Desembarquei naquela cidade que eu aprendi a amar lembrando da conversa que tivemos em fevereiro do ano passado. Eu me preparava pra mudança e pro doutorado como um boi indo pro matadouro. Chorava pelos cantos. Me perguntava o que diabo eu tava fazendo da minha vida. Você, como sempre, não emitia opinião ou, pior, quando dizia alguma coisa era sempre pra zombar do meu drama. Um domingo, enquanto lia o jornal no terraço, me disse duas frases que mudaram meu estado de espírito: "Não tem como você não gostar do Rio de Janeiro. O risco é não querer voltar nunca mais". E daí danou a contar do período em que você viveu na cidade maravilhosa. Eu sabia muito pouco dessa época da sua vida, antes de conhecer a mamãe. Foi nesse dia que me contou que tinha morado no Catete, perto de onde eu moraria, que frequentava o restaurante Calabouço, que adorava o filé Osvaldo Aranha do Lamas. Coincidência feliz: um dos primeiros lugares pra o qual me levaram ao chegar no Rio foi ao Lamas. Coincidência ainda mais feliz: eu morava a poucos metros desse restaurante e curei muita saudade com canja e muita fome com o filé que era seu preferido.

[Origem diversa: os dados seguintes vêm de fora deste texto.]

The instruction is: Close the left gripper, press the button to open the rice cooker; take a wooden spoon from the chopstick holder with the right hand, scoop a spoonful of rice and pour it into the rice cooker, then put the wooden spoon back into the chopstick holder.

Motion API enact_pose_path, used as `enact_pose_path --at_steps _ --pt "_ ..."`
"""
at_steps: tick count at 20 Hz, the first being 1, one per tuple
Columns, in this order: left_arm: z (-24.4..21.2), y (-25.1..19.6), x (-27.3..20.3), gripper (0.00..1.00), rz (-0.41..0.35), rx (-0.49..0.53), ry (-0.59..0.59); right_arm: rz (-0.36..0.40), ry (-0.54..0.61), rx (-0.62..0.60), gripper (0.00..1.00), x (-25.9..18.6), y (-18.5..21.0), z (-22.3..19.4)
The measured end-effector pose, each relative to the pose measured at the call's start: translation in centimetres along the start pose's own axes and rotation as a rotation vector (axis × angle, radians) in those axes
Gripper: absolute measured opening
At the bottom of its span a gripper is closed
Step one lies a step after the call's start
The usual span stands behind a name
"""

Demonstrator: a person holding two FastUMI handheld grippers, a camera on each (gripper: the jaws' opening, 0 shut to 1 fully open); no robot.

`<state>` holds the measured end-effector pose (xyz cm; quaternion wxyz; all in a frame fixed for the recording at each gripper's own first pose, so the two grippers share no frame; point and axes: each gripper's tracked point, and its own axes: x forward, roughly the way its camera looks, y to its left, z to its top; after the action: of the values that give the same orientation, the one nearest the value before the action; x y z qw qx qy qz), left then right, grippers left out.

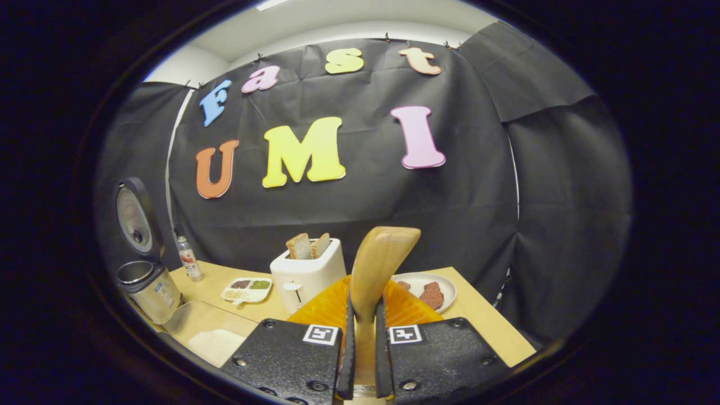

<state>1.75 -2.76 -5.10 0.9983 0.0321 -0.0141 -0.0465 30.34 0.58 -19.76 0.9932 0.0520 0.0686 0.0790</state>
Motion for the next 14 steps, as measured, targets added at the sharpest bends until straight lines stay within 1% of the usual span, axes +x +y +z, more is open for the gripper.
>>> enact_pose_path --at_steps 1,3,5,6,7,8,9,10,11,12,14 --pt "-0.1 -0.2 0.1 0.96 -0.001 -0.003 0.003 0.001 0.007 0.012 0.20 0.2 -0.2 -0.3" --pt "-0.1 -0.3 0.3 0.96 0.001 -0.005 0.006 -0.010 0.013 0.026 0.23 0.5 -1.1 -0.5" --pt "-0.1 -0.3 0.5 0.96 0.001 0.001 0.008 -0.019 0.009 0.036 0.33 0.5 -1.7 -0.1" --pt "-0.1 -0.3 0.7 0.96 0.003 0.005 0.010 -0.029 -0.012 0.033 0.48 0.4 -2.1 0.6" --pt "-0.1 -0.4 0.8 0.96 0.004 0.009 0.009 -0.047 -0.031 0.024 0.57 0.1 -2.6 1.4" --pt "-0.1 -0.3 1.0 0.96 0.008 0.010 0.006 -0.056 -0.045 0.013 0.57 -0.2 -2.9 2.0" --pt "-0.1 -0.2 1.2 0.96 0.012 0.008 0.007 -0.055 -0.054 0.005 0.71 -0.5 -2.8 2.5" --pt "-0.1 0.0 1.4 0.96 0.016 0.002 0.009 -0.070 -0.062 -0.004 0.84 -0.8 -3.0 3.0" --pt "-0.3 0.1 1.7 0.96 0.017 -0.005 0.013 -0.083 -0.073 -0.015 0.93 -1.4 -3.1 3.6" --pt "-0.4 0.1 2.0 0.96 0.016 -0.012 0.019 -0.101 -0.083 -0.024 1.00 -2.0 -3.3 4.1" --pt "-0.1 0.1 2.4 0.96 0.002 -0.032 0.028 -0.133 -0.077 -0.034 1.00 -3.3 -3.4 4.6"
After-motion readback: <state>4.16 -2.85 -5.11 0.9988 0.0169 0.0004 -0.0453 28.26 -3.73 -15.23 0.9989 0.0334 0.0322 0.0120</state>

Em julho eu tava em Teresina de férias, feliz pelo descanso mas, principalmente, por não estar na cidade chuvosa e entupida de gente com a chegada do papa Francisco. Eu já achava que o Rio era meu e as hordas de turistas me incomodavam. Eu já tinha aprendido a regular meu humor pelo sol e o Cristo encoberto me deixava de TPM. A chuva, que eu gostava tanto, já tinha ganhado outro significado pra mim. Assistimos à chegada do papa pela TV, em Teresina. Mentira. Você e mamãe assistiram a chegada do papa. Eu assisti vocês assistindo e cantando o hino do Vaticano. E assisti também você falar mais um pouco daquelas ruas por onde o papa móvel passava. Nesse dia, tenho certeza, você falou o nome da rua que morou, no Catete. Mas eu não lembro. Quinta-feira subi e desci as ruas do bairro, tentando ler um nome que acendesse uma lâmpada aqui dentro. Nada. Cansada, decidi que era a Bento Lisboa. Caminhei quase até Laranjeiras achando que em algum prédio seu nome iria piscar pra mim. Sentei na praça São Salvador e chorei pela informação perdida, por essa parte sua que eu não sei. Chorei por todos os outros pedaços da sua vida que eu não tenho mais como saber. Chorei por não ter prestado mais atenção, por não ter insistido mais, por não ter perguntado mais, por ter respeitado demais seu jeito silencioso. Fantasiei que você tinha um diário e que eu ia encontrá-lo e ler tudo da sua vida, desde quando você nasceu. Porque, claro, no meu devaneio, você já nasceu sabendo escrever e com um diário debaixo do braço.

Eu nunca fui à sua sepultura depois do seu enterro, papito. E nem sei se vou amanhã, ou se algum dia vou querer ir. Mas eu transformei o Rio na nossa cidade. E nós nunca estivemos juntos lá. Mas você me deu o Rio, primeiro me ensinado a coragem, e depois me dando suas lembranças. Pra mim, você era muito mais que o contato de emergência. Você era um lugar; muito mais que chão: era uma casa, um lar, paredes, teto, ranger de armadores, xícara suja de café esquecida sobre a mesa. Eu não preciso de contato de emergência. Nem preciso da sua sepultura. Muito menos preciso comprar mais um pijama pra ouvir sua gozação: "pijama de novo!!!" Eu tenho o Rio pra voltar. Eu tenho você tão vivo ali pra mim. Mesmo que parte dessa história eu tenha que adivinhar. Obrigada por me dar o Rio, papito. Feliz dia dos pais.